In [1]:
%matplotlib inline
import pandas as pd
import numpy as np

import seaborn as sns
import matplotlib.pyplot as plt

import pandas_profiling

from sklearn.base import BaseEstimator, TransformerMixin
from sklearn.preprocessing import OneHotEncoder, MinMaxScaler, StandardScaler
from sklearn.pipeline import Pipeline, FeatureUnion
from sklearn.compose import ColumnTransformer

# all my custom transformers are put into separate package with docstrings (help(ClassName))
from custom_transformers import MyDropColumns, MyQualityEncoder, MyOtherOrdinalEncoder, MyBinaryEncoder, MySimpleImputer, MyLog1pTransformer

# 0. Business understanding

The goal is to predict sales price of the property in Ames, Iowa. To do that, we are provided with a dataset containing information about each property in 79 different dimensions.

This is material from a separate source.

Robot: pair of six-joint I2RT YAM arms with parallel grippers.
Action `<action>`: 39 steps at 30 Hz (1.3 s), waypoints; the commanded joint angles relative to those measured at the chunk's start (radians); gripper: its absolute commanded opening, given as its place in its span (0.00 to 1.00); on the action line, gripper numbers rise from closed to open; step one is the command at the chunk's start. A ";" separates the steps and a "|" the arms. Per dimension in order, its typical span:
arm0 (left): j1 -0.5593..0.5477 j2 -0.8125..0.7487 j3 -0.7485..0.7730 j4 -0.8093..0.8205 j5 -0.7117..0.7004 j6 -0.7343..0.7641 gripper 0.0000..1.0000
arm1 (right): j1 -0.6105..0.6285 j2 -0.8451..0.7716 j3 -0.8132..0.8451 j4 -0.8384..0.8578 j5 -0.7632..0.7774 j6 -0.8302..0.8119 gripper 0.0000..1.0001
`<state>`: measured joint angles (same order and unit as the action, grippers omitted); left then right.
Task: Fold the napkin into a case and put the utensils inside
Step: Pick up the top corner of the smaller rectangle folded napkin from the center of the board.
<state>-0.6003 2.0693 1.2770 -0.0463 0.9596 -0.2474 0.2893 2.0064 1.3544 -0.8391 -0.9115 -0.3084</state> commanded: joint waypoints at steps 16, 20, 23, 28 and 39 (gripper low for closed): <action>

The short description of each variable is given in the document called "data_description.txt". After going through this document and trying to understand each variable and how it might affect the price (based on research on Google), I clustered all variables into following 12 categories:

1. <u><b>location</b></u>: MSZoning (type of zoning implies different laws), Neighborhood (physical location: should strongly affect the price), Condition1 and Condition2 (close to parks is good, close to railroads is not), 
2. <u><b>lot</b></u>: LotFrontage (wider frontage is usually better), LotArea (bigger area is usually better), LotShape (each has benefits and drawbacks), LandContour (flatness of the property: unlikely affecting the price), LandSlope (slope of the property: unlikely affecting the price), LotConfig (each has drawbacks and benefits)
3. <u><b>public infrastructure</b></u>: Street (type of road: pavel is better than gravel), Alley (type of alley access: pavel is betten than gravel)
4. <u><b>building's general characteristics</b></u>: BldgType (might affect the price), HouseStyle (might affect the price), YearBuilt and YearRemodAdd (should affect the price), Foundation (type: should affect the price)
5. <u><b>building's quality and conditions (all should strongly affect the price)</b></u>: OverallQual, OverallCond, ExterQual and ExterCond (quality and conditions of exterior material)
6. <u><b>building's external characteristics (all might affect the price)</b></u>: RoofStyle and RoofMatl (type and material of roof), Exterior1st and Exterior2nd (exterior covering on house), MasVnrType and MasVnrArea (type and area of masonry veneer), WoodDeckSF, OpenPorchSF, EnclosedPorch, 3SsnPorch, ScreenPorch. 
7. <u><b>building interior characteristics (all should affect the price)</b></u>: 1stFlrSF, 2bdFlrSF, LowQualityFinSf, GrLivArea, FullBath, HalfBath, Bedroom, Kitchen, KitchenQual, TotRmsAvbGrd (number of rooms), Functional (home functionality), Fireplaces, FireplaceQu, 
8. <u><b>basement-related characteristics (if present: affect if useful)</b></u>: BsmtQual, BsmtCond, BsmtExposure, BsmtFinType1, BsmtFinSF1, BsmtFinType2, BsmtFinSF2, BsmtUnfSF, TotalBsmtSF, BsmtFullBath, BsmtHalfBath, Fireplace in basement
9. <u><b>utilities-related characteristics</b></u>: Utilities (generally more -> better), Heating and HeatingQC (type and quality of heating), CentralAir (presence is good), Electrical (system quality)
8. <u><b>additional characteristics</b></u>: PoolArea (should affect the price), PoolQC, Fence, MiscFeature and MiscVal (should strongly affect the price)
9. <u><b>garage-related characteristics</b></u>: GarageType, GarageYrBlt, GarageCars (size in car capacity), GarageArea (size in square feet),  GarageQual, GarageCond, PavedDrive (paved driveway)
10. <u><b>sales-related info</b></u>: MoSold and YrSold (to determine the age: affects the price), SaleType (type of sale: might affect the price), SaleCondition (condition on sale: might affect the price). 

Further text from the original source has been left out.